Les rois de la VIIIème dynastie, qui se considéraient comme les héritiers légitimes de ceux des VIème et VIIème dynasties, furent au nombre de trois ou cinq selon le Papyrus de Turin et diverses sources manéthoniennes ; au nombre de vingt-cinq en revanche à en croire la liste royale d'Abydos. Ils régnèrent depuis la capitale Memphis une trentaine d'années environ. Parmi eux figurent Qakarê Aba, qui choisit d'implanter sa pyramide - l'ultime pyramide à textes - à Saqqarah Sud, soit à relative proximité du complexe funéraire de Pépi II, l'un des tous derniers souverains de la VIème dynastie.

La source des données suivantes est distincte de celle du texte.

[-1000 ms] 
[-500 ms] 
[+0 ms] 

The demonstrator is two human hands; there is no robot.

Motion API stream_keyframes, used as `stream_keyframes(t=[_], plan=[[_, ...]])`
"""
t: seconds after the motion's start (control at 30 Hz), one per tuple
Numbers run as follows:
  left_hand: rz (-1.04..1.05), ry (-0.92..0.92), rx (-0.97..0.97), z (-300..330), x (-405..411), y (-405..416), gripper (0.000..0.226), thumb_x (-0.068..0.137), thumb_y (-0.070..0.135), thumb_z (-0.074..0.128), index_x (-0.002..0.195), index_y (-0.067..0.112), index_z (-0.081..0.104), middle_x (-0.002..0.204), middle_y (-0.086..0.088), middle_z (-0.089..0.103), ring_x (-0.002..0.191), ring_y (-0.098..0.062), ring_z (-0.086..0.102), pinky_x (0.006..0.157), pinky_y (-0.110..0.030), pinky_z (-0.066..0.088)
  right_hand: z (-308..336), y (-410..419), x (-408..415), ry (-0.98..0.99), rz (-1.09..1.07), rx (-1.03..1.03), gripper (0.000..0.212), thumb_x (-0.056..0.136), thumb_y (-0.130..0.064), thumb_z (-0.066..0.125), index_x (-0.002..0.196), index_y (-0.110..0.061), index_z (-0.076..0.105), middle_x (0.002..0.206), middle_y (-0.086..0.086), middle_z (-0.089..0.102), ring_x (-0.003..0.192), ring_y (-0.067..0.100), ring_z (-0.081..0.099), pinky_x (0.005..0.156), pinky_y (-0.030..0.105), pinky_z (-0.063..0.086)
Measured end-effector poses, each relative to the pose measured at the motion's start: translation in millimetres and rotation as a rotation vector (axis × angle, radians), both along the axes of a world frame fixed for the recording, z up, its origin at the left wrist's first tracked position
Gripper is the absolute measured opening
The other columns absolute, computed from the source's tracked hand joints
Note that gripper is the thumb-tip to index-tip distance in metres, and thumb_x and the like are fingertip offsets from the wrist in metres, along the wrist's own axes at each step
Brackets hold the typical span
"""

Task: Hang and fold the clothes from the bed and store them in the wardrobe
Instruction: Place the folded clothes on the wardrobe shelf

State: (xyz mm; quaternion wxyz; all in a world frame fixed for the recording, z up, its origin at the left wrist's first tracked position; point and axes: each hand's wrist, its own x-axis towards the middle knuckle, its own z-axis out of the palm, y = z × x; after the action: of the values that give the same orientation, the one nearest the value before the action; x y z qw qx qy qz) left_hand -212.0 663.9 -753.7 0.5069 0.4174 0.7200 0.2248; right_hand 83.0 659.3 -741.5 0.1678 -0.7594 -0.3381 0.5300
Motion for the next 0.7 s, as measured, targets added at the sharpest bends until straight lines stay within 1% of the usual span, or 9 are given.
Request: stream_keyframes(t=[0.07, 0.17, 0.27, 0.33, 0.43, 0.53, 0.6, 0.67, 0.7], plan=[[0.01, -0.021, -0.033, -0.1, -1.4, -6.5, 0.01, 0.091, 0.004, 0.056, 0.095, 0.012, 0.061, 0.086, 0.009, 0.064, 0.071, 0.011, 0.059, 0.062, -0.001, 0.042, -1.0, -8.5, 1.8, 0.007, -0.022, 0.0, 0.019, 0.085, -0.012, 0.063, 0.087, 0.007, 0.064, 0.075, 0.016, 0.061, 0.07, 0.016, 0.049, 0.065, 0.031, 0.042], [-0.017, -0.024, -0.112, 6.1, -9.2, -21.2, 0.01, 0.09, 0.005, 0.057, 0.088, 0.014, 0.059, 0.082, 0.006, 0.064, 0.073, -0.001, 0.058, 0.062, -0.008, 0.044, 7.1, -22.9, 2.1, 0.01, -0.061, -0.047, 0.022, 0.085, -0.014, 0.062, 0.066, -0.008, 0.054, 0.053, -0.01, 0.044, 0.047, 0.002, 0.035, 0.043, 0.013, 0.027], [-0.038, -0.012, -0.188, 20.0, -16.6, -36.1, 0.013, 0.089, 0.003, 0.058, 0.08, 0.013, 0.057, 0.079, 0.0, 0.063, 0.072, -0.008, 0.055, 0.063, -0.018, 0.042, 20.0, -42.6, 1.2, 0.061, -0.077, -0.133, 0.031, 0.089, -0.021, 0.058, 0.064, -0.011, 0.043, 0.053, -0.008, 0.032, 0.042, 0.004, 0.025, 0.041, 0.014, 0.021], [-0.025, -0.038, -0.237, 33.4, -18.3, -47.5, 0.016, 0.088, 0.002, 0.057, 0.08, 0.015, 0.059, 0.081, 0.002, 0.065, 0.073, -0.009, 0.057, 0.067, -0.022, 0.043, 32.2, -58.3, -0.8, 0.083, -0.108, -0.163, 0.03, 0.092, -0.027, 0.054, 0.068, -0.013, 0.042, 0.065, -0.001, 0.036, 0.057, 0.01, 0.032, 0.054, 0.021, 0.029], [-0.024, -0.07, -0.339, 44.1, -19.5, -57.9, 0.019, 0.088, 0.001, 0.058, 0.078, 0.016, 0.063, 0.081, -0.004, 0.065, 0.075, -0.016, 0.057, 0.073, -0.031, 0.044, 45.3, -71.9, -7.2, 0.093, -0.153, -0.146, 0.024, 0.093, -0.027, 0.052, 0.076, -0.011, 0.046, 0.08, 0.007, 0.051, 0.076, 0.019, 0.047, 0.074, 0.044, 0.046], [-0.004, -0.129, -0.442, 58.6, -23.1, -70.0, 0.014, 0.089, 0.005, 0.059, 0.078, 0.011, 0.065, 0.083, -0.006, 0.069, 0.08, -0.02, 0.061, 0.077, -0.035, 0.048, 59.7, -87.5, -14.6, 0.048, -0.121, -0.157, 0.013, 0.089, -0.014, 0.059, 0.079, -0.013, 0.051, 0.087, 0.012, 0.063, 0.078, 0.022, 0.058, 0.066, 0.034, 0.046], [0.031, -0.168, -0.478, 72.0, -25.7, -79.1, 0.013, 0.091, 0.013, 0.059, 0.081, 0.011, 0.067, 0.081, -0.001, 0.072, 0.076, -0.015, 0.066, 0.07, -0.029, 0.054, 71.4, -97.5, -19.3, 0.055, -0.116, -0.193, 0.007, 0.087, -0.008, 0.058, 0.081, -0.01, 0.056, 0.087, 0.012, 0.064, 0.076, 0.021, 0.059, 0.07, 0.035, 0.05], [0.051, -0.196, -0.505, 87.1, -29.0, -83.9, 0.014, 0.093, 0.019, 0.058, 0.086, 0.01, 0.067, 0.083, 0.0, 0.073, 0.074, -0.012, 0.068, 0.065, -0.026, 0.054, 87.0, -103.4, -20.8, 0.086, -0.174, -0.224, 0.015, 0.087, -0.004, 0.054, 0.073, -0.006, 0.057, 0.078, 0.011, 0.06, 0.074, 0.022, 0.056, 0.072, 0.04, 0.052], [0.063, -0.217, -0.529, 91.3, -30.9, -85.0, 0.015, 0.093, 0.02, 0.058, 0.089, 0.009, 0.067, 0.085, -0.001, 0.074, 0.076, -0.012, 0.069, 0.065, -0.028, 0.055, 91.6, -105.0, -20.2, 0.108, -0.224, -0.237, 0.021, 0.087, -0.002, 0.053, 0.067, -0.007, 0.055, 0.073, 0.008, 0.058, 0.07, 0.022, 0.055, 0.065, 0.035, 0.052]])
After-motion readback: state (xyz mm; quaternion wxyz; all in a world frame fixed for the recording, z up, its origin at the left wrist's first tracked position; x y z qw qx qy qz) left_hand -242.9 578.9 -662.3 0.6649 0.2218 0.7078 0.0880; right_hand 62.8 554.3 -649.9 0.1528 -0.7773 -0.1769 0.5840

La mort du dernier pharaon de la VIIIème dynastie sonna le glas de l'Egypte unifiée (vers 2160 avant notre ère). A cette époque en effet, la zone du delta était sous le joug des Bédouins - littéralement, les "habitants des sables" - et des Asiatiques, tandis que la Moyenne Egypte faisait sécession autour des princes d'Hérakléopolis et que la Haute Egypte se morcelait en royaumes indépendants et hostiles entre eux. L'un des princes hérakléopolitains, peut-être Méribrê Khéti I, fonda la IXème dynastie. Les IXème et Xème dynasties comptèrent tout au plus dix-huit rois d'ascendance hérakléopolitaine, dont le royaume s'étendit, au mieux, du sud du Fayoum au sud d'Assiout. Le nome de Thinis, sorte de zone de démarcation entre royaume hérakléopolitain de la Xème dynastie au nord, et royaume thébain de la XIème dynastie au sud, fut régulièrement le siège d'affrontements, comme en témoignent l'Enseignement à Mérikarê et l'Inscription de Djari. La bataille finale fut remportée par Montouhotep II, monarque thébain de la XIème dynastie et "réunificateur des Deux Terres". S'ensuivront les règnes de Montouhotep III, Montouhotep IV, et sans doute de quelques pharaons nubiens, depuis Thèbes. Puis, la capitale sera transférée en Moyenne Egypte, à el-Licht, par Amenemhat I, le fondateur de cette nouvelle période de stabilité que sera le Moyen Empire.
L'étude de ce contexte historique permet de dater l'horloge stellaire de Ashyt (n°8), épouse du roi Montouhotep II, de la XIème dynastie, et d'en comprendre la provenance : Thèbes. Les horloges numérotées 9 et 10 ont elles aussi été retrouvées en Haute Egypte - sur les sites de Gebelein et Assouan, respectivement ; elles présentent par ailleurs un contenu similaire à celui de l'horloge de Ashyt. Il s'ensuit la datation de l'ensemble des horloges formant le groupe A2 de la dynastie XI.